A word-for-word reproduction of the data below is needed, with no pictures in it.

::::

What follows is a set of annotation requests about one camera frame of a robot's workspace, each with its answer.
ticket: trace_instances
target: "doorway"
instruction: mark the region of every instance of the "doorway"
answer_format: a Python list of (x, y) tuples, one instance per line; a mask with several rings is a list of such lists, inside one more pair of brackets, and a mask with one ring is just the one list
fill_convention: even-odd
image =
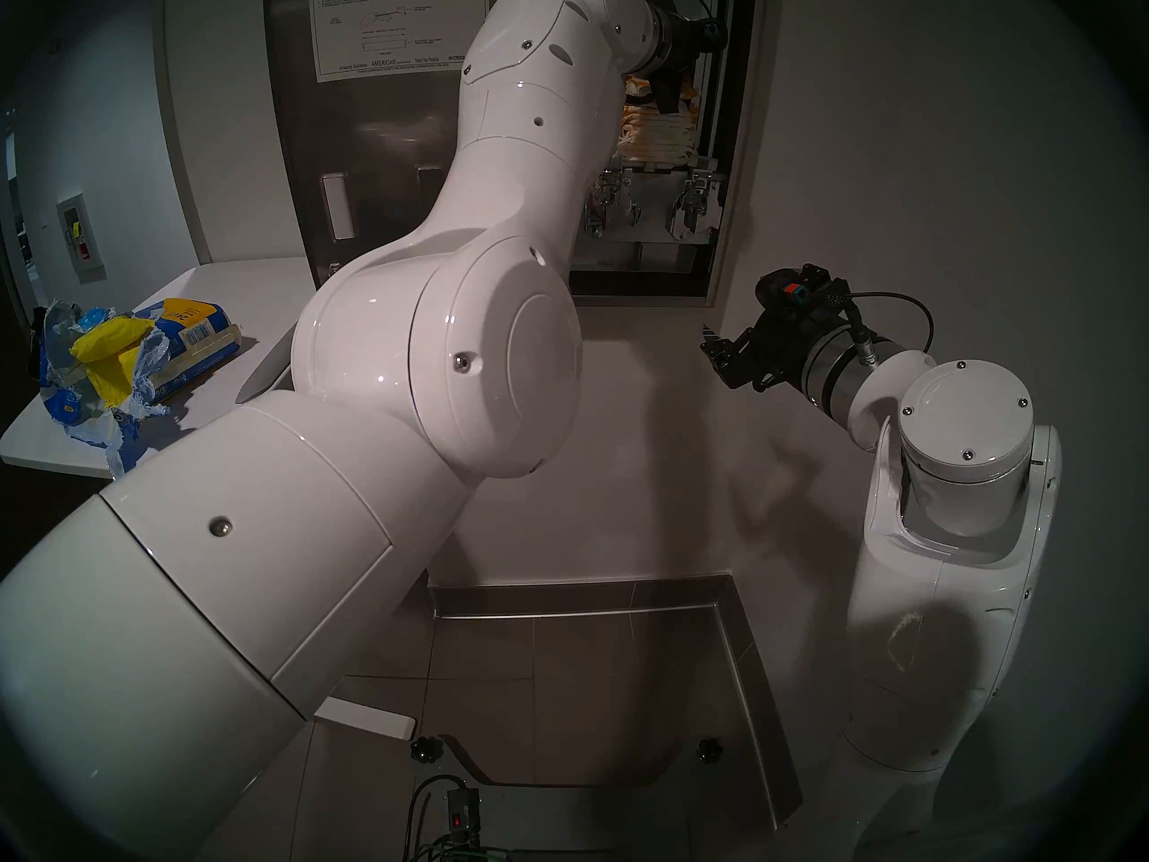
[[(36, 267), (36, 257), (32, 254), (32, 246), (28, 238), (28, 228), (24, 223), (24, 210), (20, 201), (20, 183), (16, 175), (16, 132), (13, 129), (11, 111), (7, 111), (5, 121), (5, 176), (8, 184), (8, 202), (11, 206), (11, 218), (8, 220), (7, 209), (2, 210), (3, 218), (7, 220), (3, 222), (2, 231), (6, 240), (9, 234), (13, 236), (14, 245), (8, 246), (7, 254), (13, 274), (17, 274), (16, 291), (21, 295), (21, 300), (25, 298), (32, 300), (14, 302), (13, 305), (24, 311), (24, 314), (28, 314), (36, 306), (47, 308), (48, 297)], [(18, 276), (21, 271), (28, 277), (26, 285), (22, 283), (23, 277)]]

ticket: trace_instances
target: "green cable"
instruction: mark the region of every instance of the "green cable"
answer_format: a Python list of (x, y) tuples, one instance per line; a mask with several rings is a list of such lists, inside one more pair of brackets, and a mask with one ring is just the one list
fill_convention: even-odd
[(453, 853), (457, 856), (475, 856), (476, 859), (489, 859), (495, 860), (495, 862), (507, 862), (507, 856), (494, 856), (491, 853), (477, 853), (473, 849), (454, 849), (452, 847), (447, 847), (435, 855), (429, 856), (427, 862), (434, 862), (434, 860), (445, 856), (448, 853)]

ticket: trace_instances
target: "black knob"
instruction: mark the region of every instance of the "black knob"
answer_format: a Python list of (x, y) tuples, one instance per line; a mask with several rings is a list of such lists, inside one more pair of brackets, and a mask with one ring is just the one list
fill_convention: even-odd
[(717, 738), (704, 738), (699, 742), (699, 760), (717, 763), (722, 760), (722, 742)]
[(440, 756), (442, 756), (442, 748), (433, 738), (421, 736), (411, 742), (411, 760), (419, 763), (434, 763)]

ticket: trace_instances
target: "blue plastic wrapper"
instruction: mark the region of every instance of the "blue plastic wrapper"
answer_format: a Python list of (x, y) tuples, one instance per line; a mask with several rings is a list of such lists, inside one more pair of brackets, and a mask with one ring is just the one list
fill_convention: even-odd
[(79, 308), (56, 300), (44, 318), (40, 344), (40, 398), (52, 418), (71, 437), (103, 448), (108, 469), (119, 478), (144, 453), (140, 422), (170, 414), (157, 403), (239, 351), (239, 328), (219, 306), (167, 299), (134, 313), (155, 326), (142, 338), (131, 394), (115, 407), (95, 391), (85, 365), (72, 354), (76, 340), (106, 321), (113, 309)]

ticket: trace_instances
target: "tiled floor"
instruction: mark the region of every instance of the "tiled floor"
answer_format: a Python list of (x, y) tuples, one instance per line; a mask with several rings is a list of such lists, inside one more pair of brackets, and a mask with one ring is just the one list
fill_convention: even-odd
[[(639, 784), (717, 736), (731, 791), (692, 821), (695, 860), (769, 830), (746, 717), (712, 608), (435, 621), (416, 586), (334, 694), (412, 716), (508, 784)], [(307, 726), (203, 845), (202, 862), (398, 860), (414, 787), (406, 742)], [(437, 823), (427, 823), (438, 833)]]

::::

**Task output**
What follows is a set of annotation requests about one camera frame of a robot's workspace, each with its answer.
ticket: trace_instances
target: "doorway"
instruction: mark the region of every instance of the "doorway"
answer_format: a Python list of (x, y) tuples, one instance per line; a mask with several rings is a list of such lists, inside one more pair of brackets, and a mask with one ring is just the one list
fill_convention: even-odd
image =
[[(36, 267), (36, 257), (32, 254), (32, 246), (28, 238), (28, 228), (24, 223), (24, 210), (20, 201), (20, 183), (16, 175), (16, 132), (13, 129), (11, 111), (7, 111), (5, 121), (5, 176), (8, 184), (8, 202), (11, 206), (11, 218), (8, 220), (7, 209), (2, 210), (3, 218), (7, 220), (3, 222), (2, 231), (6, 240), (9, 234), (13, 236), (14, 245), (8, 246), (7, 254), (13, 274), (17, 274), (16, 291), (21, 295), (21, 300), (25, 298), (32, 300), (14, 302), (13, 305), (24, 311), (24, 314), (28, 314), (36, 306), (47, 308), (48, 297)], [(18, 276), (21, 271), (28, 277), (26, 285), (22, 283), (23, 277)]]

ticket: trace_instances
target: "green cable"
instruction: mark the region of every instance of the "green cable"
answer_format: a Python list of (x, y) tuples, one instance per line; a mask with several rings is a list of such lists, inside one more pair of brackets, and a mask with one ring is just the one list
fill_convention: even-odd
[(453, 853), (457, 856), (475, 856), (476, 859), (489, 859), (495, 860), (495, 862), (507, 862), (507, 856), (494, 856), (491, 853), (477, 853), (473, 849), (454, 849), (452, 847), (447, 847), (435, 855), (429, 856), (427, 862), (434, 862), (434, 860), (445, 856), (448, 853)]

ticket: trace_instances
target: "black knob"
instruction: mark the region of every instance of the "black knob"
answer_format: a Python list of (x, y) tuples, one instance per line; a mask with several rings is a list of such lists, inside one more pair of brackets, and a mask with one ring is just the one list
fill_convention: even-odd
[(717, 738), (704, 738), (699, 742), (699, 760), (717, 763), (722, 760), (722, 742)]
[(440, 756), (442, 756), (442, 748), (433, 738), (421, 736), (411, 742), (411, 760), (419, 763), (434, 763)]

ticket: trace_instances
target: "blue plastic wrapper"
instruction: mark the region of every instance of the "blue plastic wrapper"
answer_format: a Python list of (x, y) tuples, one instance per line; a mask with several rings is a list of such lists, inside one more pair of brackets, and a mask with one ring is just the one list
fill_convention: even-odd
[(79, 308), (56, 300), (44, 318), (40, 344), (40, 398), (52, 418), (71, 437), (103, 448), (108, 469), (119, 478), (144, 453), (140, 422), (170, 414), (157, 403), (239, 351), (239, 328), (219, 306), (167, 299), (134, 313), (155, 326), (142, 338), (131, 394), (115, 407), (95, 391), (85, 365), (72, 354), (76, 340), (106, 321), (113, 309)]

ticket: trace_instances
target: "tiled floor"
instruction: mark the region of every instance of the "tiled floor"
answer_format: a Python list of (x, y) tuples, one instance per line; a mask with several rings is a list of such lists, inside one more pair of brackets, and a mask with one ring is just the one list
fill_convention: even-odd
[[(639, 784), (717, 736), (731, 791), (692, 821), (695, 860), (769, 830), (746, 717), (712, 608), (435, 621), (416, 586), (334, 694), (412, 716), (508, 784)], [(307, 726), (203, 845), (202, 862), (398, 860), (414, 787), (406, 742)], [(437, 823), (427, 823), (438, 833)]]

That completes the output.